For all practical purposes, it’s a pile of roast beef. Luckily, it’s good roast beef: thin-sliced, rare, and tender (if not transcendentally so). Horseradish fans will love the Brede's served alongside: it’s bright, fresh, and incredibly pungent. (Others, after a bite, may leave the restaurant in tears.) The Weck is soft and fresh, with an appealing sprinkle of salt and caraway—when you get a bite. The bread is basically just a barrier between your hands and the massive pile of meat you’re devouring. I'm all for meaty sandwiches—but this one nearly strays away from "sandwich" territory.
Atomic Meatloaf Meltdown
Another All-Star trademark. Sourdough bread hugs thick slices of grilled meatloaf with melted jack, and red onion relish. But the Inner Beauty hot sauce, carried over from the East Coast Grill, steals the show. The now-infamous blend of Scotch bonnet, habañero, mustard, and mango annihilates everything else on this sandwich. The result is a tantalizing tension between the all-out blitz of the hot sauce and the otherwise bold flavors—jack cheese, a smoky, sweet onion jam, grilled sourdough, juicy meatloaf—struggling to get through.
On my first try, the Inner Beauty felt unevenly spread, making the sandwich more of a minefield than a meltdown. Some bites actually let the flavor of the meatloaf come through; others had me nearly clawing at my own tongue. Spice lovers, this is undoubtedly the sandwich for you. My lips still tingled an hour later.
Cheesesteak purists should stay away, but this sandwich was fantastic—huge, tender chunks of thick-cut steak, Muenster cheese, baby arugula, applewood-smoked bacon, roasted red peppers, and two fried eggs, served pressed. (Even reading the description is overwhelming.) Unlike many cheesesteaks, where the mushrooms are a little more than extra oil-soaked substance, these portobellos contributed their own, earthy flavor. Though I usually love soft eggs on sandwiches, these were smartly cooked through—runny yolks would have added further to the messiness of this impossibly chaotic sandwich. But even though some flavors (like the greens and peppers) get shouted down, it works.

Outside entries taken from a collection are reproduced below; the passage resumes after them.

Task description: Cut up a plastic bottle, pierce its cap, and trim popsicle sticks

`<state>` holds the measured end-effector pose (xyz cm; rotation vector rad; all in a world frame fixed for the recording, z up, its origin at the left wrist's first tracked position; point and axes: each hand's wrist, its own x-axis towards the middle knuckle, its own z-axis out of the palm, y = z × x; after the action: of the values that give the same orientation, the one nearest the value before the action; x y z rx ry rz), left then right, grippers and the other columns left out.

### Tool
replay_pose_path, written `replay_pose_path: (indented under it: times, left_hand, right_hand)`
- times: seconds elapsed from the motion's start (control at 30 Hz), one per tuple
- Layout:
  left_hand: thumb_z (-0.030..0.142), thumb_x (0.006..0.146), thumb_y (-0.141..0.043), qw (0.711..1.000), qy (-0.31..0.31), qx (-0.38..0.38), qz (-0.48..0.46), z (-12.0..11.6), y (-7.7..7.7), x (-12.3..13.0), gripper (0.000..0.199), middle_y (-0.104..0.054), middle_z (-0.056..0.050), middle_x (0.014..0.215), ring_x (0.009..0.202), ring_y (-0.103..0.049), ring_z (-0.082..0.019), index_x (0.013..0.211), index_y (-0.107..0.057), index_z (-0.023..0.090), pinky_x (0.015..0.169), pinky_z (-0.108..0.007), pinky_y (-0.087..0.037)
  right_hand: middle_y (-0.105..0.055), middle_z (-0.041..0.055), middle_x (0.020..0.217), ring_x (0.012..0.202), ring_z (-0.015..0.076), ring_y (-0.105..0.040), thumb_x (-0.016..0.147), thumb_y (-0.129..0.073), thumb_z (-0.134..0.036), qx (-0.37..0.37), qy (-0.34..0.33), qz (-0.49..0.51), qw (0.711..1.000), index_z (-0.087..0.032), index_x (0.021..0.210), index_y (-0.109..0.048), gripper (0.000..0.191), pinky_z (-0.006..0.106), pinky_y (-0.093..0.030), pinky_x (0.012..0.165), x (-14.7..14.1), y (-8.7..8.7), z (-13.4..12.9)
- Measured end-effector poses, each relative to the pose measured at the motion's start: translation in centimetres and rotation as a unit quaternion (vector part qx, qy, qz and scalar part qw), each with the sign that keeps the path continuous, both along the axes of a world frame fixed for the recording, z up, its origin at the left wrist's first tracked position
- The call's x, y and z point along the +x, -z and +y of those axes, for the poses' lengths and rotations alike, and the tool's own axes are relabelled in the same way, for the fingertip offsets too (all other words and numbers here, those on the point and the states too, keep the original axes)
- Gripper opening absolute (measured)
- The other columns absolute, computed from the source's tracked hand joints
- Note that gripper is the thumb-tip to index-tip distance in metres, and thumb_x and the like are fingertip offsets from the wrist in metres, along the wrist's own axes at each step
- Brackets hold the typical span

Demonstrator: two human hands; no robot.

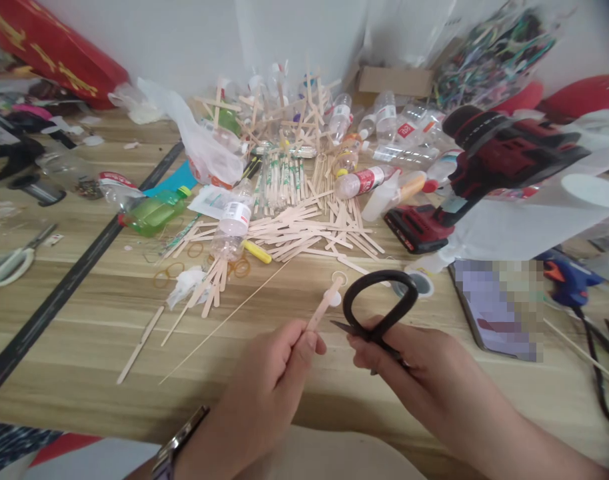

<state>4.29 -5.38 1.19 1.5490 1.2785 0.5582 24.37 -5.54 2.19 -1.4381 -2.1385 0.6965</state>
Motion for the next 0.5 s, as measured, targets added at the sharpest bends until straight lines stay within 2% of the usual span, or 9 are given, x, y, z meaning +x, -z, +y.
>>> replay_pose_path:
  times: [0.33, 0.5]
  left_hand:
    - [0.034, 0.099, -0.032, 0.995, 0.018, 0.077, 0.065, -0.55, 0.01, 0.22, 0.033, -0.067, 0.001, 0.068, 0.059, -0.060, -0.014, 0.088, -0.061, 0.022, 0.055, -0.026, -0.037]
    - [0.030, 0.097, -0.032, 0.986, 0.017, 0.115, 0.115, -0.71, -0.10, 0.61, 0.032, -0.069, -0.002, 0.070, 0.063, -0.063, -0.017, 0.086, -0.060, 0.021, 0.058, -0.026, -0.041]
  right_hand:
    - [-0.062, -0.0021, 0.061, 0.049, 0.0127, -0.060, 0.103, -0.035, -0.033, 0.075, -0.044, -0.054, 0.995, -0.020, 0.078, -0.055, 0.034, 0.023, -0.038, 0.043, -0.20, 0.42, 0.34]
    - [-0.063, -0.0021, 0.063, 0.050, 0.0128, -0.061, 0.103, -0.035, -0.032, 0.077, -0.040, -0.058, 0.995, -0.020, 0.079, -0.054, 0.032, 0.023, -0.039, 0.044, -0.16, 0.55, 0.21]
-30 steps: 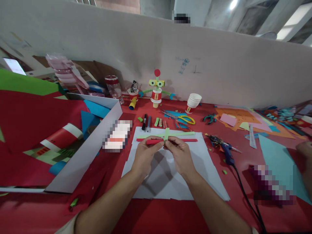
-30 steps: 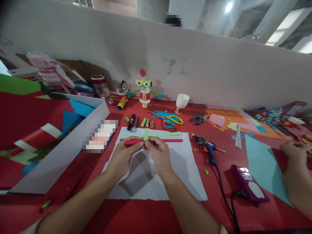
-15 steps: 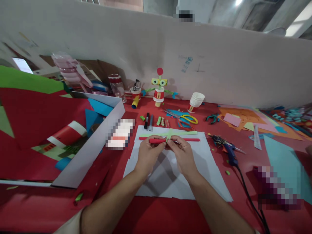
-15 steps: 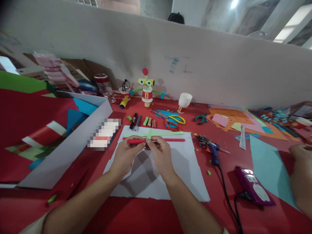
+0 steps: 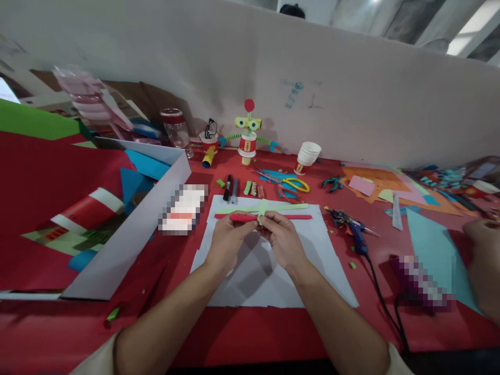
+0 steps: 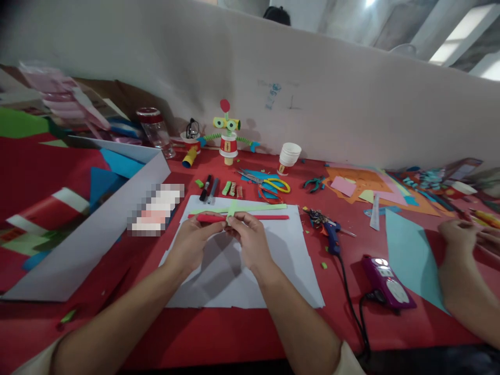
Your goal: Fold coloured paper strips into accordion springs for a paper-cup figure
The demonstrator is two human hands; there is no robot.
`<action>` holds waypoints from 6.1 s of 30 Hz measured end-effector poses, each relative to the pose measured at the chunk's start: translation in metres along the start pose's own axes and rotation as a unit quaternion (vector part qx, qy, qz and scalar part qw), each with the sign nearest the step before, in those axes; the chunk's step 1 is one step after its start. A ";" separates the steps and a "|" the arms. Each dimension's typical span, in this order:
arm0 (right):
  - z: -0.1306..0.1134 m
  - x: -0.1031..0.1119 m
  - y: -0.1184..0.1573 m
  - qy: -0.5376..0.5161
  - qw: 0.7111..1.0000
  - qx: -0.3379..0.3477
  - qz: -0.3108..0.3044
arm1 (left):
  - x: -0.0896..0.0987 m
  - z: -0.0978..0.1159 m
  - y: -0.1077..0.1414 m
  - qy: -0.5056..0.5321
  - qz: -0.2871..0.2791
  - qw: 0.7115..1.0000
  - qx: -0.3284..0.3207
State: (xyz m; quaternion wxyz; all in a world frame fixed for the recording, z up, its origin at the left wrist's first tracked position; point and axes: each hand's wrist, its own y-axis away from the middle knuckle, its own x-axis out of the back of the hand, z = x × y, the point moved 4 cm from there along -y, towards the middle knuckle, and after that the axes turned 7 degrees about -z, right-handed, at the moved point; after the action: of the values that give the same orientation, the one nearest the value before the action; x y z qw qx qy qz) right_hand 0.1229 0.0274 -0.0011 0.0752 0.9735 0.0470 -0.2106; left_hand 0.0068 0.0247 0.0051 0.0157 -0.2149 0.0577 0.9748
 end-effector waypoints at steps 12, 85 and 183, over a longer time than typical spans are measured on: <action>-0.002 0.002 -0.001 -0.007 1.000 0.011 -0.007 | 0.003 0.001 -0.001 -0.021 -0.027 0.999 0.007; -0.004 0.003 0.002 0.181 0.979 0.091 -0.009 | 0.002 0.000 -0.008 0.035 -0.058 0.997 0.031; -0.008 0.002 0.003 0.171 0.980 0.102 -0.022 | 0.008 -0.008 -0.012 0.011 -0.029 0.999 0.010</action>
State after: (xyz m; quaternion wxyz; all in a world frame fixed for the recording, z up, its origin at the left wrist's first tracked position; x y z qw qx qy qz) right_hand 0.1284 0.0259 0.0052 -0.0386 0.9964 0.0591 -0.0463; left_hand 0.0040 0.0353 -0.0070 0.0453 -0.2272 0.0618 0.9708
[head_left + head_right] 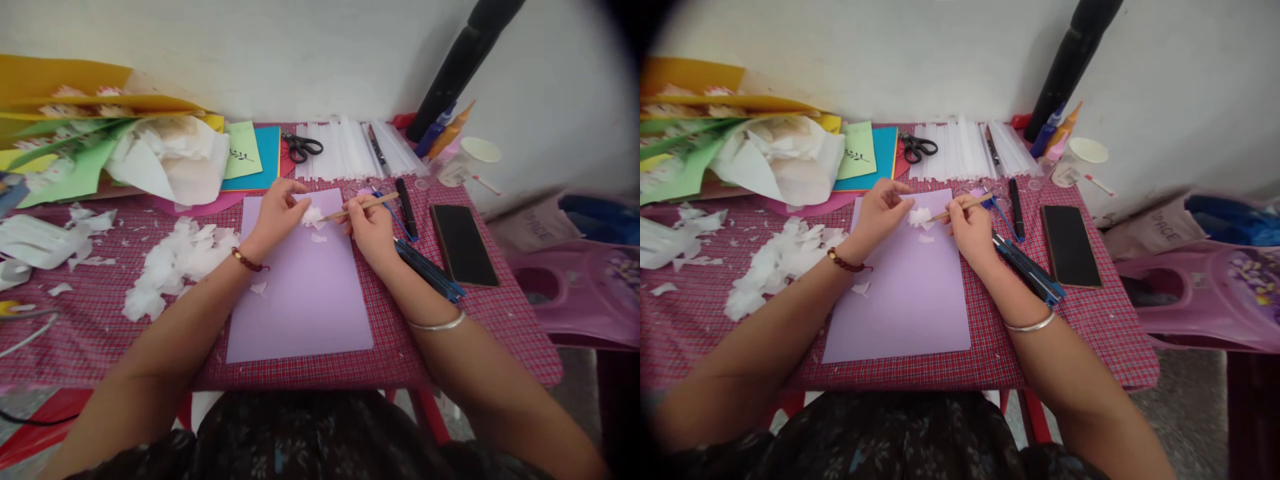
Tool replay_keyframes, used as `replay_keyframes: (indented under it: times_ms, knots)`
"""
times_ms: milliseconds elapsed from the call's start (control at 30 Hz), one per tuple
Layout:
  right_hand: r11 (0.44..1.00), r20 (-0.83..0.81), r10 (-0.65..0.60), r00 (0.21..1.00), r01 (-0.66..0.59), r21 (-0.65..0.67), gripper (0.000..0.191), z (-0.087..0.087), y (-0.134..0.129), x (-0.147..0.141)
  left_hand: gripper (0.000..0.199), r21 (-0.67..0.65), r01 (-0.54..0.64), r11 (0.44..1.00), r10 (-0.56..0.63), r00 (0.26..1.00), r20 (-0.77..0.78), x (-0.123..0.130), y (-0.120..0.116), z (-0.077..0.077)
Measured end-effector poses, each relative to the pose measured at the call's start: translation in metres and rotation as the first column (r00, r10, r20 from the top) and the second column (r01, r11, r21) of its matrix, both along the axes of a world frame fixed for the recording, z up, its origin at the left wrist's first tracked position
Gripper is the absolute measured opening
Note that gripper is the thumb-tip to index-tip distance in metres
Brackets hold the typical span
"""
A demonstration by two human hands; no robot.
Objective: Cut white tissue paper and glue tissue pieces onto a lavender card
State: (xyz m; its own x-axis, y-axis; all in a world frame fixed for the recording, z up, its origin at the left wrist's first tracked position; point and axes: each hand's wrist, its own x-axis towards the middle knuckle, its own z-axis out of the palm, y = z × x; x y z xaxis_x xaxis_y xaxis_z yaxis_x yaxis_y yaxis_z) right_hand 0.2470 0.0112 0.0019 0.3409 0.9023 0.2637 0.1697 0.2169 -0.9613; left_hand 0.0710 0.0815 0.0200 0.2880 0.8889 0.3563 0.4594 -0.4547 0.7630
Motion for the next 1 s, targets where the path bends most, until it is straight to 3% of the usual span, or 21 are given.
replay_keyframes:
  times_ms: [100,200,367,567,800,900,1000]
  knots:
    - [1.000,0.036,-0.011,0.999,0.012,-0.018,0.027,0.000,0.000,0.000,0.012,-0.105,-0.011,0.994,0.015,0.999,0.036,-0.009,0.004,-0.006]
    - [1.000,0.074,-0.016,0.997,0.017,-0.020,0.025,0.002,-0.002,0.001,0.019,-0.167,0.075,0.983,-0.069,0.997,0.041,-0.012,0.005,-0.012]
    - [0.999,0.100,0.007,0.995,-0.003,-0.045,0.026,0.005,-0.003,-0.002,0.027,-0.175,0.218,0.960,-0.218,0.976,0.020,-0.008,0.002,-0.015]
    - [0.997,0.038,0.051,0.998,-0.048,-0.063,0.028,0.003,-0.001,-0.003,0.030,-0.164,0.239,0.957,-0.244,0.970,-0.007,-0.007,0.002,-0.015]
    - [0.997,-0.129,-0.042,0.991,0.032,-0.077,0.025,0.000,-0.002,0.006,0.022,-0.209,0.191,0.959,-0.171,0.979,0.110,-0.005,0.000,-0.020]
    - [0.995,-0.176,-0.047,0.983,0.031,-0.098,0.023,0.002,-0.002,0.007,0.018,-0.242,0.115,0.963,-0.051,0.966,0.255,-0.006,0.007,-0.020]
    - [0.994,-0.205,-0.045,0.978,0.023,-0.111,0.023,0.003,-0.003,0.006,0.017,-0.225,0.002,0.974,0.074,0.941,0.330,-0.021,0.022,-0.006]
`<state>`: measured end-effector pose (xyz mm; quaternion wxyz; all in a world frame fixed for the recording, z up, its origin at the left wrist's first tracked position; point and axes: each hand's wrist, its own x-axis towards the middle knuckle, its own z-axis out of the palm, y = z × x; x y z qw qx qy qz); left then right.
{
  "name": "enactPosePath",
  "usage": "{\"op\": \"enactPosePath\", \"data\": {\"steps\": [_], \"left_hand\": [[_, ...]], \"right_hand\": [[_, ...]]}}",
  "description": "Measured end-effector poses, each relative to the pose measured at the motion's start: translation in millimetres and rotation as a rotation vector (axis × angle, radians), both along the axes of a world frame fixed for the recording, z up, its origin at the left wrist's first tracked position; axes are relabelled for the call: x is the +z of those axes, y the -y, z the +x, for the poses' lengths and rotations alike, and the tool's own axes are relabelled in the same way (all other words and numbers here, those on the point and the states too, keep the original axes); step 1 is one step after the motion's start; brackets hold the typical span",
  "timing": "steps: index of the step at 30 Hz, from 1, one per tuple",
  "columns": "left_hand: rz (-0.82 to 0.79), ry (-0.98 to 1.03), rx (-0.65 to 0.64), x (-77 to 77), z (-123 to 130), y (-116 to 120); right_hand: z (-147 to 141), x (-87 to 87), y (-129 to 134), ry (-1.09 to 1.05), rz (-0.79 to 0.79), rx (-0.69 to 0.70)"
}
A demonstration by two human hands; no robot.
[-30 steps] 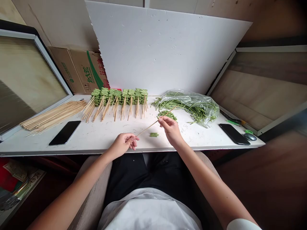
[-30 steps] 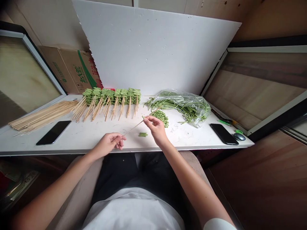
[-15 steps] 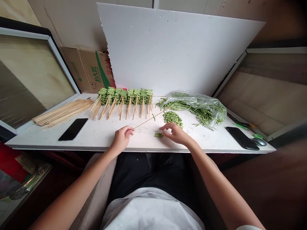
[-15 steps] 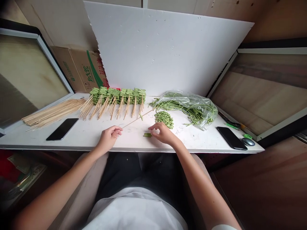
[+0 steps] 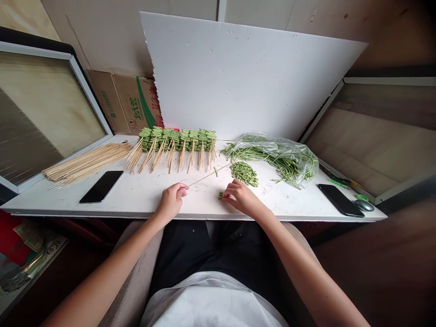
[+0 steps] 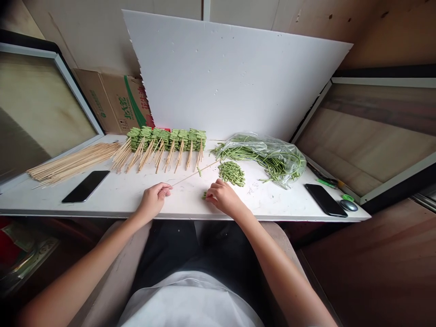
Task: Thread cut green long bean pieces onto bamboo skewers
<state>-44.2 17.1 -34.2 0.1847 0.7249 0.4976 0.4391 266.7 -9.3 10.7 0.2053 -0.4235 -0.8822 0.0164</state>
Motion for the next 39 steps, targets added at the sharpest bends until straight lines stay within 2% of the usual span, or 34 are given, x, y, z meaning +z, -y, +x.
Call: {"op": "enactPosePath", "data": {"steps": [8,16,20,24,26,28,31,33,36,39], "left_hand": [[-0.014,-0.005,-0.005,0.2,0.7,1.2],[0.007,0.019,0.003,1.1,1.6,2.6],[0.016,0.026,0.004,0.7,1.4,2.5],[0.030,0.033,0.000,0.9,1.6,2.8],[0.039,0.039,-0.007,1.6,2.0,3.3],[0.049,0.048,-0.016,2.5,2.6,4.1],[0.067,0.062,-0.028,3.5,3.5,5.6],[0.081,0.063,-0.038,3.0,4.1,6.3],[0.097,0.063,-0.049,0.5,4.5,6.2],[0.091,0.070,-0.055,-2.8,3.9,5.1]], "right_hand": [[-3.6,-0.7,2.0,0.024,-0.027,-0.053],[-0.2,3.7,4.2,-0.038,-0.124,0.009],[-1.3,6.3,7.4,-0.025,-0.117,-0.049],[3.7,10.2,6.4,-0.102,-0.102,-0.022],[12.5,12.3,2.6,-0.205,-0.118,-0.014],[24.2,13.3,-3.0,-0.376,-0.179,-0.067],[40.6,12.2,-12.3,-0.777,-0.312,-0.197],[47.1,11.1,-16.9,-1.058,-0.377,-0.229],[49.3,11.6,-19.5,-1.321,-0.459,-0.181],[46.8,13.3,-19.2,-1.424,-0.534,-0.105]]}}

Straying from the classics, The Funky is a curious stack of Manchego cheese, grilled chicken, Portuguese linguiça sausage, watercress, and a mango-jicama slaw, sandwiched again by grilled sourdough. Don’t even think of ordering this to go: it’s a drippy, vinegary marvel that would probably dissolve within a block or two. When eaten right away, the bright, fruity flavors, tender chicken, and mild linguiça marry beautifully. The cheese, however, gets lost in the shuffle.
Classic Monte Cristo
A tremendous pile of fresh turkey and sliced ham with melted Swiss atop battered white bread. Another excellent, if drippy, sandwich, with particularly tender turkey and a sweet blueberry compote on the side. My favorite part of a Monte Cristo is the French Toast-style bread, and these thin slices are dwarfed under the weight of so much meat. But with turkey this good, it's hard to complain too much.
Sides are tasty but less memorable, like these nicely corny (but slightly dry) hushpuppies. A fresh but unremarkable slaw comes with every sandwich, while fries in all sorts of forms (extra-spicy Hell Fries, Canadian-inspired poutine) can be ordered as sides. Skip the wines by the glass in favor of the six local brews on tap, including Magic Hat No. 9 and Long Trail Ale. And if you're somehow still hungry, grab an Oreo on the way out. Cost, as labeled: $0.
Even under new direction, the All-Stars still know their sandwiches; and from porky to vegan to destructively spicy, there's one for every taste. Sure, some were more perfectly executed than others. But the essentials—strong flavors, reasonable prices, and equal respect for creativity and tradition—are all there. Along with the good, cold beer to wash it down.